Вначале новая форма эта произвела в клинике фурор. О ней заговорили. Были выступления в газетах. Стало известно, что Борис Васильевич Архипов очень лестно отозвался об обходах-разборах профессора Кулагина и немедля начал организовывать нечто подобное у себя. А ректор Прямков заметил даже, что в этом — суть павловского метода: обсуждать, обмениваться мнениями с учениками, с подчиненными, как с равными. И авторитет руководителя от этого только крепнет.
Горохова новая форма обходов увлекла до чрезвычайности. Он ни одного такого разбора не пропускал, даже если его больные в тот день не обсуждались. Но Тамаре Савельевне казалось почему-то, что не результат обсуждения, а самый процесс работы множества умных и сложных аппаратов увлекает его больше, чем игра умов.

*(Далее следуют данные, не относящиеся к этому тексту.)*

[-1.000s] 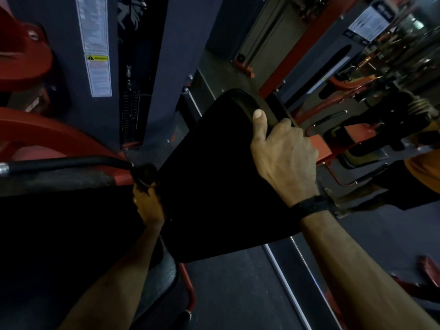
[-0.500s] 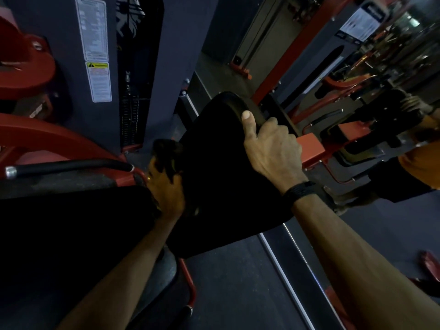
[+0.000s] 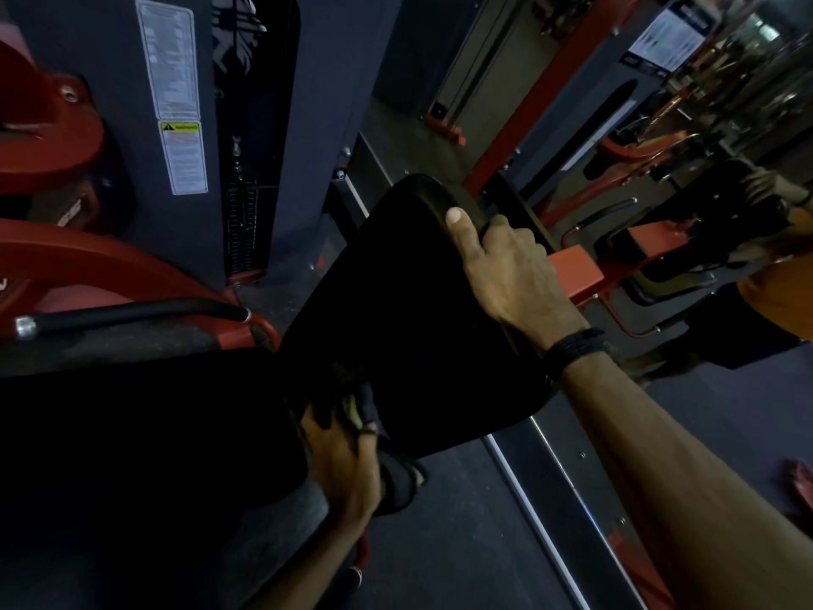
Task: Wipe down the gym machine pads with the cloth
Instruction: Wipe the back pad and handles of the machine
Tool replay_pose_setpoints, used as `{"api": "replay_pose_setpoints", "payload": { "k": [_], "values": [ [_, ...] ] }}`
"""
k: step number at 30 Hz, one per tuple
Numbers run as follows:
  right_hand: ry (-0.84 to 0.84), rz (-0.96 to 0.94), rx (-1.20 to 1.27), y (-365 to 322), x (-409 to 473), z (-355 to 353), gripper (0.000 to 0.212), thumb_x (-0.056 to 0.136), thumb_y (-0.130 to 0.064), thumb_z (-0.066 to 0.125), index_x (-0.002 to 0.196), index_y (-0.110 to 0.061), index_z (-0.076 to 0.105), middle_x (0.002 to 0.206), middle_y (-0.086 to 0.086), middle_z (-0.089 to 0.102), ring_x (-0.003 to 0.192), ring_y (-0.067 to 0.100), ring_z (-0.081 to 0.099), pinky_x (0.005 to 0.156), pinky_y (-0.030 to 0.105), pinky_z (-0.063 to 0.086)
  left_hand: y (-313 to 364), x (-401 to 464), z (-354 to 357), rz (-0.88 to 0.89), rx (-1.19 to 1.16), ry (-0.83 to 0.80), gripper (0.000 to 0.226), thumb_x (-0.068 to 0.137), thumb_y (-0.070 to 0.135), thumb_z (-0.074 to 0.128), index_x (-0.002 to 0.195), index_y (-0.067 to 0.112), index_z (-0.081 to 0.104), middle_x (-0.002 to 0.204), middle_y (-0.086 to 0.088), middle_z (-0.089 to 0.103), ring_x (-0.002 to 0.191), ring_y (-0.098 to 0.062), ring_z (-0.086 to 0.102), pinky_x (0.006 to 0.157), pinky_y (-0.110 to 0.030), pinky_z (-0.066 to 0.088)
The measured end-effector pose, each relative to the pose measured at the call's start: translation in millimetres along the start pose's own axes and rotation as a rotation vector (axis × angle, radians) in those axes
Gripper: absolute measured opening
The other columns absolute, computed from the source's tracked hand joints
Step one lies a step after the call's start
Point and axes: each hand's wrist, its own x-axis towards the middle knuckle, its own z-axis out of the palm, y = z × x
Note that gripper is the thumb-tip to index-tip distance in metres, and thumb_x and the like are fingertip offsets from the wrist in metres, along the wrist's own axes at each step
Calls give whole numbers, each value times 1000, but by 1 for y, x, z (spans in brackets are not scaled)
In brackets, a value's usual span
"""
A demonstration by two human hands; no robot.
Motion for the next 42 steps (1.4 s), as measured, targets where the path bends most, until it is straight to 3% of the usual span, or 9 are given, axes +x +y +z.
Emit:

Смеясь, она однажды сказала ему об этом. Горохов посмотрел на нее отсутствующими глазами и возразил:
— Томочка, она очень условна, граница между умным сложным аппаратом и некоторыми двуногими представителями органического мира. Я недавно играл в шахматы с ЭВМ, так вы знаете, какие она штуки откалывала? Страшно было, ей-богу!
Столько увлечения было в его голосе, так нежно поглаживал он пальцами лакированную стенку телеэкрана, на котором только что проходила электрокардиограмма, что Тамара Савельевна в который раз подумала — а по своей ли стезе пошел в жизни этот слегка механический, но вместе с тем и по-детски увлекающийся человек? Не лучше ли было ему заняться физикой, техникой, чем-то таким, у чего нет обыкновенных человеческих нервов, обыкновенного свойства всего живого — испытывать боль?
Что до нее самой, то на этих разборах ей иногда становилось грустно. Как будто вся эта сверхмощная техника, призванная, казалось бы, служить больному человеку, отделяла его, этого больного, от врача.